Nothing belongs in the answer except the lines of the material that include "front".

————

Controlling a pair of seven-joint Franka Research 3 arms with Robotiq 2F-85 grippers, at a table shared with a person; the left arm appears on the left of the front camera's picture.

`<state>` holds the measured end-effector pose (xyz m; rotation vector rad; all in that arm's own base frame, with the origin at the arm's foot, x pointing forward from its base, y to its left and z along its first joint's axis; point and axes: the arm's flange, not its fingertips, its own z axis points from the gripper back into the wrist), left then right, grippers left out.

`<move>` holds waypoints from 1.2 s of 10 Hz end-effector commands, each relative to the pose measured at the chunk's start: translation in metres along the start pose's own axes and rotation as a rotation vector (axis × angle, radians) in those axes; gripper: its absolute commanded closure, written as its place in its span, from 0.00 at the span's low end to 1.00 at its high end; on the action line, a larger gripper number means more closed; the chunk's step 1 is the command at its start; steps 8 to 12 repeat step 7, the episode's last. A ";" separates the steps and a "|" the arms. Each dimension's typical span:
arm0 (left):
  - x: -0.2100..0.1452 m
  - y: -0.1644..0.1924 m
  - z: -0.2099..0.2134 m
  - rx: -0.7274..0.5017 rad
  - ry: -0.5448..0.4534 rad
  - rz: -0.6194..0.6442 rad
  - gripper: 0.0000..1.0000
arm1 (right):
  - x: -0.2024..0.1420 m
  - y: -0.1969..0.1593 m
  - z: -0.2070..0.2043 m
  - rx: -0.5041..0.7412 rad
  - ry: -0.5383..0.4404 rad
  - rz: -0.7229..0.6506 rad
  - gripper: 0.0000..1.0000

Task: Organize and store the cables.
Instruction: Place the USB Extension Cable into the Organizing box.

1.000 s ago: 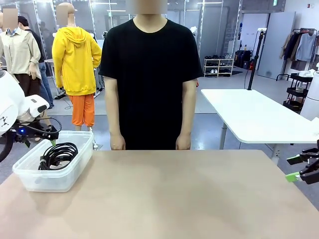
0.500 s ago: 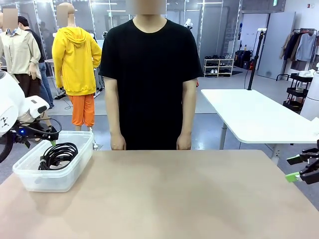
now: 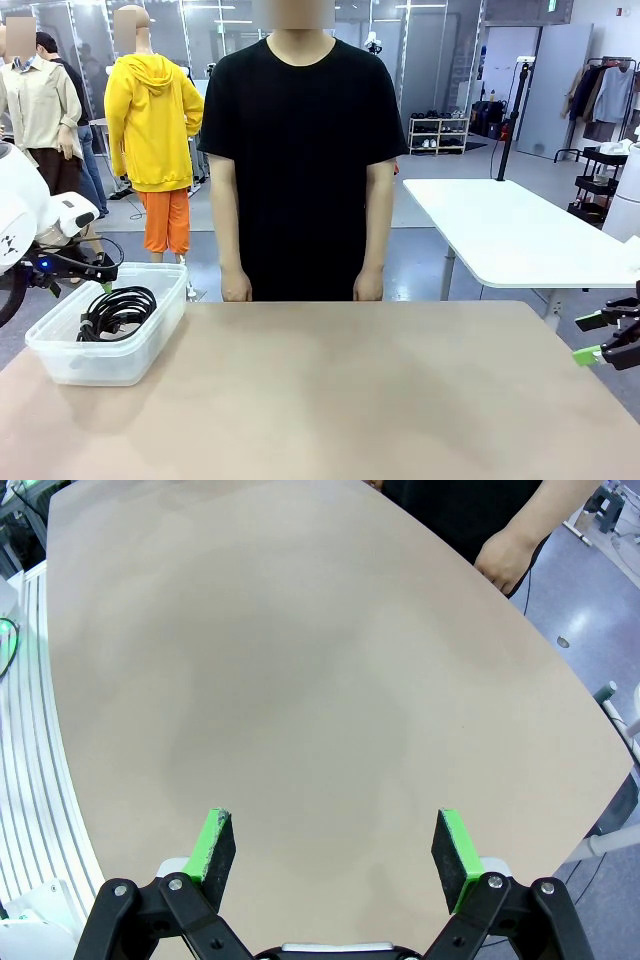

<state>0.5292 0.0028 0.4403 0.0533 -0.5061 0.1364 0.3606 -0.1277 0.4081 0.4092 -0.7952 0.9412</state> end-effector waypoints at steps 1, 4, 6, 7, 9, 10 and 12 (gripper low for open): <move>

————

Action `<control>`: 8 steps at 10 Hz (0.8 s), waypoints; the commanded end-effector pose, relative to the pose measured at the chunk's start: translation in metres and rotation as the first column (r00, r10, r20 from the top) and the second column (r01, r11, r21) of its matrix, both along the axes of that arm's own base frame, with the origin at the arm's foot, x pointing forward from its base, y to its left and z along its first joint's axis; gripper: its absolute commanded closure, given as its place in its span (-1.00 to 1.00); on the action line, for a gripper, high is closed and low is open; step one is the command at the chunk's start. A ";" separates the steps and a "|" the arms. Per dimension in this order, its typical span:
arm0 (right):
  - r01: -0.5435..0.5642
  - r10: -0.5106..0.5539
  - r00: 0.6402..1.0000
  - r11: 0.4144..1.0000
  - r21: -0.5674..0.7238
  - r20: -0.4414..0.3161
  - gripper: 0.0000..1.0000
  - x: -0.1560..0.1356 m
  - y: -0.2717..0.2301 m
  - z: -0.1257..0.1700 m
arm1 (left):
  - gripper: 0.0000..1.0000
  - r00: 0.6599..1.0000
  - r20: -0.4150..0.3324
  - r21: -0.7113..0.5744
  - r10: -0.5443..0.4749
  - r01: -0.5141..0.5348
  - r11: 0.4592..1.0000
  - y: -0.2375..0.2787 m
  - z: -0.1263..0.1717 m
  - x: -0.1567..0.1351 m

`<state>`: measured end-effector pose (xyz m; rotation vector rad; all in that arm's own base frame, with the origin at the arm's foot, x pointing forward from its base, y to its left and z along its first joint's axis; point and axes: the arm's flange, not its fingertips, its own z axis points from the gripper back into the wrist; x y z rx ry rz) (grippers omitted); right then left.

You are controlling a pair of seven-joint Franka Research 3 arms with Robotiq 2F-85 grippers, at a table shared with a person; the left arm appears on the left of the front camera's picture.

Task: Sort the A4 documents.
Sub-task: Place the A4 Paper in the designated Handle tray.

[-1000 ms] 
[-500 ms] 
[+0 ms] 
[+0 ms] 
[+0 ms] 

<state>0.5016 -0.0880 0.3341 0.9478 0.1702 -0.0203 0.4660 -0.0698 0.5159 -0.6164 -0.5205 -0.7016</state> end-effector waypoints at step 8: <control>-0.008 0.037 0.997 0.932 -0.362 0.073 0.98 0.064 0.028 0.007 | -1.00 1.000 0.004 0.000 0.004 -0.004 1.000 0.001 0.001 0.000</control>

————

**Worked solution**
Controlling a pair of seven-joint Franka Research 3 arms with Robotiq 2F-85 grippers, at a table shared with a person; the left arm appears on the left of the front camera's picture.
You are controlling a pair of seven-joint Franka Research 3 arms with Robotiq 2F-85 grippers, at a table shared with a person; the left arm appears on the left of the front camera's picture.

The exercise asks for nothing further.